See, on its own, all this latest hoo-haa about Napster's copy protection having been circumvented is really pretty much a Bucket o' Yawns with a side order of yawn slaw. Faithful viewer C. forwarded us a CNET article about the so-called "Napster hack," but it's all old news: as usual, you can run a stream ripper app that intercepts the audio after it's decoded and sent to the sound card, resulting in a new, DRM-free recording of whatever music you just played-- which is a workaround that's older than dirt, so we're not sure why there's so much buzz about it all of a sudden. What does make it interesting is that Uncle Steve is reportedly sticking it to Napster by forwarding details about the technique to bigwigs at the record labels.

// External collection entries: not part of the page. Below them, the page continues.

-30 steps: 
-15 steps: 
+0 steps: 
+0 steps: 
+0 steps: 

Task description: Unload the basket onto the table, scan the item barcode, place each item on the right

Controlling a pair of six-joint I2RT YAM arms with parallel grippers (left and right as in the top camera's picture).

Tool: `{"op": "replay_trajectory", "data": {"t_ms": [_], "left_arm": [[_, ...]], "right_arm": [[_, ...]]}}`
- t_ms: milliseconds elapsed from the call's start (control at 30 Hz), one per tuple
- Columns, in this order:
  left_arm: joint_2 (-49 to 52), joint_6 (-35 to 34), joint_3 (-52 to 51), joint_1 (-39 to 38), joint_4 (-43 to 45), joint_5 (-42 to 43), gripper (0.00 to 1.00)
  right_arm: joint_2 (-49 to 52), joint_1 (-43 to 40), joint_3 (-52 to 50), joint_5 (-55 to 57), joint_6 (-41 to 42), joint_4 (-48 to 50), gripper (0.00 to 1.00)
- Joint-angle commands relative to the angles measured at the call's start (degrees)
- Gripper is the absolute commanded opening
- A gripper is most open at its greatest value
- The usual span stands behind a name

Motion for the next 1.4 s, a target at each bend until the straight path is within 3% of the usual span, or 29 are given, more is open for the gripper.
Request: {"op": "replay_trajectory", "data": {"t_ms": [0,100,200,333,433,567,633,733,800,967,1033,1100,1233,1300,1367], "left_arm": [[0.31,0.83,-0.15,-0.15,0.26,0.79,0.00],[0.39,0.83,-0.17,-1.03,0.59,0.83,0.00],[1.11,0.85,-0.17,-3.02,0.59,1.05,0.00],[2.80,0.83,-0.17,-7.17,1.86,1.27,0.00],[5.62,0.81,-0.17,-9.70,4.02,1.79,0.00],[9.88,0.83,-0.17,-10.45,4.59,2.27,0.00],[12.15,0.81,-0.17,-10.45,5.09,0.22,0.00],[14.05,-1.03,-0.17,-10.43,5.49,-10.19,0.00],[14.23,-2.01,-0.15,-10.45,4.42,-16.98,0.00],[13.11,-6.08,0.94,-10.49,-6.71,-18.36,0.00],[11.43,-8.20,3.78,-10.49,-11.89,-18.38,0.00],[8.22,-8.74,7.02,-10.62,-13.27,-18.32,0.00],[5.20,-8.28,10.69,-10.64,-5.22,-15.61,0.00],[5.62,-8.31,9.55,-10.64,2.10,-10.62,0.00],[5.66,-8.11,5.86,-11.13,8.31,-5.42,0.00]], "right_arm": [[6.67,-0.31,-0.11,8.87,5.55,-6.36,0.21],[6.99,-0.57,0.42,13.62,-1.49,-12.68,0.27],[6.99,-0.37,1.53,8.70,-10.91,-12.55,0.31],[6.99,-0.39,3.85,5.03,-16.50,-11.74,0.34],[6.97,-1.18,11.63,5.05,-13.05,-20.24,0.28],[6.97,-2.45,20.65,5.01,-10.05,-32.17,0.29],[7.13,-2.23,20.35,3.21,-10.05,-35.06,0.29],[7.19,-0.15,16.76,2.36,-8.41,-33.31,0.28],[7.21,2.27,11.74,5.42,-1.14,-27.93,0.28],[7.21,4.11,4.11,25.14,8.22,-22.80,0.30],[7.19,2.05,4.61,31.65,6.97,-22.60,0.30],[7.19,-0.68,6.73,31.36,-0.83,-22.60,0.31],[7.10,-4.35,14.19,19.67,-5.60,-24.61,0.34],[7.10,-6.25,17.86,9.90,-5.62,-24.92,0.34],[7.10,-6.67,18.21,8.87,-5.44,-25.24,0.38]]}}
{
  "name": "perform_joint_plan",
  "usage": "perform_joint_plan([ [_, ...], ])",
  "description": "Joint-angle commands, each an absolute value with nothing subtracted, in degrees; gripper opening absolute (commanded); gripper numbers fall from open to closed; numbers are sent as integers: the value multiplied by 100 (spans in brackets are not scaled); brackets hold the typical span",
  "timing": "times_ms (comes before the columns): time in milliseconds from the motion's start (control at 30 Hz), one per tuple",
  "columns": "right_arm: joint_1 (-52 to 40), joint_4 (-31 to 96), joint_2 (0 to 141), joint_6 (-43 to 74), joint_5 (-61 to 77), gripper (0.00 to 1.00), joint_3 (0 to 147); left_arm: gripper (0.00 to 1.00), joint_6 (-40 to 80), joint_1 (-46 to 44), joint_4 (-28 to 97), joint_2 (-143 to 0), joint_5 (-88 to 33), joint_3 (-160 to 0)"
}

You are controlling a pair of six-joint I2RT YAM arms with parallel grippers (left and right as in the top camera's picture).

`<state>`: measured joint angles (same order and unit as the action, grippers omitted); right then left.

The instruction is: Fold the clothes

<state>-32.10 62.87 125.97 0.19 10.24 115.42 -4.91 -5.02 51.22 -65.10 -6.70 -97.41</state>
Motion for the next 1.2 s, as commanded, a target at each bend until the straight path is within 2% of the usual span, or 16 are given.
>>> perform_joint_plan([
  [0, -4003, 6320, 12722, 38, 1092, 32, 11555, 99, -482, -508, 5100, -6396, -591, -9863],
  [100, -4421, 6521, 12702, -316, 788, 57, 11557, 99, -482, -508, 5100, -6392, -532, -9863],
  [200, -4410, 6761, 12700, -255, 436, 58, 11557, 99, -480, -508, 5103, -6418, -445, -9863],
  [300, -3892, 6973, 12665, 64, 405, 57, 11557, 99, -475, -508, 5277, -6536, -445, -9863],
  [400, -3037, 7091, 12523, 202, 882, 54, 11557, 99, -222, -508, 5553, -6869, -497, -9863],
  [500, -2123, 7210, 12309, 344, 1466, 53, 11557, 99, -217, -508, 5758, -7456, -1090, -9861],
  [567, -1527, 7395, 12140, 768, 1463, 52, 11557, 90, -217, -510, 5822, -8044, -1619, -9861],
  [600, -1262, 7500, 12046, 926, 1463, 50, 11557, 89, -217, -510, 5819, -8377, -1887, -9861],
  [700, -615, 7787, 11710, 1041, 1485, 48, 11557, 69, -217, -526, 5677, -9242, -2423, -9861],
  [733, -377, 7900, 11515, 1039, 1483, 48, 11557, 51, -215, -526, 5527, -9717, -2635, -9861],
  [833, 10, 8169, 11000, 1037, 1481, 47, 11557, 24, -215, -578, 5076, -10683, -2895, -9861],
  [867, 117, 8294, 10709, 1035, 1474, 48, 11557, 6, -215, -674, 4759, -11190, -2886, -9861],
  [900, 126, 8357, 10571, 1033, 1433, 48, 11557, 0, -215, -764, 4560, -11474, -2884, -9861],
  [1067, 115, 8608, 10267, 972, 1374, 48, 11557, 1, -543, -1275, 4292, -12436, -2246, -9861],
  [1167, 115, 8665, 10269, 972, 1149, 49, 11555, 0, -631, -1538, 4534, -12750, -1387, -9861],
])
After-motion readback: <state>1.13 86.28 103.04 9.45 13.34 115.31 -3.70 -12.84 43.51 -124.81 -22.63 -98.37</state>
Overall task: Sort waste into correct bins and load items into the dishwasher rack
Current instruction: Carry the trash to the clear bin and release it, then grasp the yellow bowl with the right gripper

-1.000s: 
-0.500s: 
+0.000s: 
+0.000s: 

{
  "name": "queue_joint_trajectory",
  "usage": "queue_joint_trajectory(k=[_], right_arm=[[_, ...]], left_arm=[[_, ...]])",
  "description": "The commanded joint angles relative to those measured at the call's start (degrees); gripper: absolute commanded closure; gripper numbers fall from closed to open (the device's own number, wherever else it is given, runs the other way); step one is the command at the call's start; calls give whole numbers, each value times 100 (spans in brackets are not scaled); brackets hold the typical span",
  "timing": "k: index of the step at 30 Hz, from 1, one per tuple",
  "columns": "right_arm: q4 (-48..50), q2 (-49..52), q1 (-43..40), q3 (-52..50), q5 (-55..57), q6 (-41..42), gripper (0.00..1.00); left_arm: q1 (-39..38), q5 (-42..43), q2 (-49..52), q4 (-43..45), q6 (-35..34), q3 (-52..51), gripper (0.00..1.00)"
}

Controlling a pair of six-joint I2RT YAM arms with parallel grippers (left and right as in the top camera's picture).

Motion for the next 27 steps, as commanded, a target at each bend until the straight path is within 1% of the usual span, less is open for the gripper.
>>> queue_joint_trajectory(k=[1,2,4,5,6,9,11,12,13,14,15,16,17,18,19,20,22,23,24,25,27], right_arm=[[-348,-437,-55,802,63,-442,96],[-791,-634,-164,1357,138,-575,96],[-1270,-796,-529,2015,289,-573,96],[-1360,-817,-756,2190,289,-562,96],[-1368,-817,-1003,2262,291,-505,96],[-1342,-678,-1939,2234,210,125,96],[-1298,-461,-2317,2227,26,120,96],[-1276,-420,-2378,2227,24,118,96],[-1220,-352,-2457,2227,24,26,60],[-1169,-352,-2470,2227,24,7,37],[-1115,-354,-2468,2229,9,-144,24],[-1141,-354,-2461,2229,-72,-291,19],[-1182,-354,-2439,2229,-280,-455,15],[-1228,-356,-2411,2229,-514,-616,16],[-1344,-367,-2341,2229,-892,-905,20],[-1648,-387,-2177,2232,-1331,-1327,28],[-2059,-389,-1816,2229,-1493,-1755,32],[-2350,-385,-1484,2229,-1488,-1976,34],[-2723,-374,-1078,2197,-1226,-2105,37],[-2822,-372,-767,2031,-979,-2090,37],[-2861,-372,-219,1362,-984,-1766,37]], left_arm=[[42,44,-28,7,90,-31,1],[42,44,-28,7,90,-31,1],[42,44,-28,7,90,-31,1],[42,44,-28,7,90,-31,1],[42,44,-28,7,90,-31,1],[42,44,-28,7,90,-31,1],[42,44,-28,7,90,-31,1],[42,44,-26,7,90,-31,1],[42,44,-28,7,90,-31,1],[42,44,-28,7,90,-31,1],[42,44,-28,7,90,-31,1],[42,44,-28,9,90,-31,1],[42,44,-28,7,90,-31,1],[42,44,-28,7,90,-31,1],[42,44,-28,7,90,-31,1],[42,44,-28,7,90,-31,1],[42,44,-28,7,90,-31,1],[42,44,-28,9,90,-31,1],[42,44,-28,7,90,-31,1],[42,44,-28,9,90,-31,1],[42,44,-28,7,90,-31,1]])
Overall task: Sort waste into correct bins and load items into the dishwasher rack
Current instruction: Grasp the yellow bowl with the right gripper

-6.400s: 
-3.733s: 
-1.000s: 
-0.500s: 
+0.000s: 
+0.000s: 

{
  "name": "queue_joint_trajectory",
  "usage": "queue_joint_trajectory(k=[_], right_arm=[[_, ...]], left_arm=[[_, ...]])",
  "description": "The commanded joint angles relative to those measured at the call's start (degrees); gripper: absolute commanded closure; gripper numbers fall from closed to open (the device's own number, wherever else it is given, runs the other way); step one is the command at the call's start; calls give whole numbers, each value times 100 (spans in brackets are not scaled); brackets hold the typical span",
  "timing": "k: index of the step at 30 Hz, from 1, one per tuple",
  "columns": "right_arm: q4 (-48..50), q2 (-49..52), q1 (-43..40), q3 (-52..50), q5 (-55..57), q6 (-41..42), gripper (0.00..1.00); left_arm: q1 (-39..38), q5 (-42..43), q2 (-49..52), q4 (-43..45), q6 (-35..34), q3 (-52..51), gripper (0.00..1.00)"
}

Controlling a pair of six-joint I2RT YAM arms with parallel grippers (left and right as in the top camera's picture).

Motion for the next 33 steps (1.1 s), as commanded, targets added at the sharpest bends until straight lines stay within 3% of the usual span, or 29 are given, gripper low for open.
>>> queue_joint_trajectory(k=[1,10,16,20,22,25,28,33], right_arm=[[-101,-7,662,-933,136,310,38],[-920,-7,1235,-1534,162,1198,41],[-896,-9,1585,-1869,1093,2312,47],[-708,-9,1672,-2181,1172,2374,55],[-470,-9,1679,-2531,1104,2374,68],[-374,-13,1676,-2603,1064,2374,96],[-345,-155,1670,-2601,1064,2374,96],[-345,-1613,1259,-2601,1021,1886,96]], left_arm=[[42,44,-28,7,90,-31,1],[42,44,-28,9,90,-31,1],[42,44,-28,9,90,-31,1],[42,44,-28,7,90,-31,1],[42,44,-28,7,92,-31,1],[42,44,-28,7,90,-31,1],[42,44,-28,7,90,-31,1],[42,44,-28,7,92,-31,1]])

No, really! According to an LA Times article forwarded to us by faithful viewer isaac, Steve actually "sent an email Tuesday morning to top record industry executives" containing a link to a web page that describes how to use a stream ripper in conjunction with a Napster subscription to create unlimited DRM-free music files from Napster's full million-song catalog, all for ten bucks a month. "Thought you should know if you haven't heard about this," he says, clearly expecting the execs to blanch in horror and immediately withdraw all support from Napster for allowing such a heinous loophole to remain open-- which is at least a little disingenuous, since Steve can't possibly be unaware that the exact same stream-ripping strategy can be used to make DRM-free copies of iTunes Music Store purchases, too; the difference, of course, is that copying fifty iTunes albums for illegal mass distribution requires buying those fifty albums in the first place, whereas with a ten-dollar Napster subscription and a month's worth of free time, the entire world of mainstream music is more or less your stream-ripping oyster.
But of course, Napster CEO Chris Gorog fought fire with fire-- or, rather, FUD with FUD. He emailed the same execs to inform them that the stream-ripping loophole is not new, and since it duplicates in real time as songs play, it more or less requires that anyone exploiting it spend ridiculous amounts of time sitting around and recording music just like they were taping songs off the radio. He then noted that, on the other hand, it's "trivial" to download software that can strip Apple's FairPlay DRM from iTMS purchases, resulting in completely unlocked songs at 100 percent digital quality, and included a link to where such software is available. Hoooo, and the gloves are off!
Personally, we doubt anything more will come of this FUDfest, but we can hope, can't we? From a pure drama standpoint, the best scenario we can think of would be for the record labels to sue both Jobs and Gorog under the terms of the DMCA, seeing as each emailed a link to software that bypasses the other's DRM. Barring that, we could always work with the old standby: Jobs and Gorog, steel cage match to the death. Either's fine. We're not picky.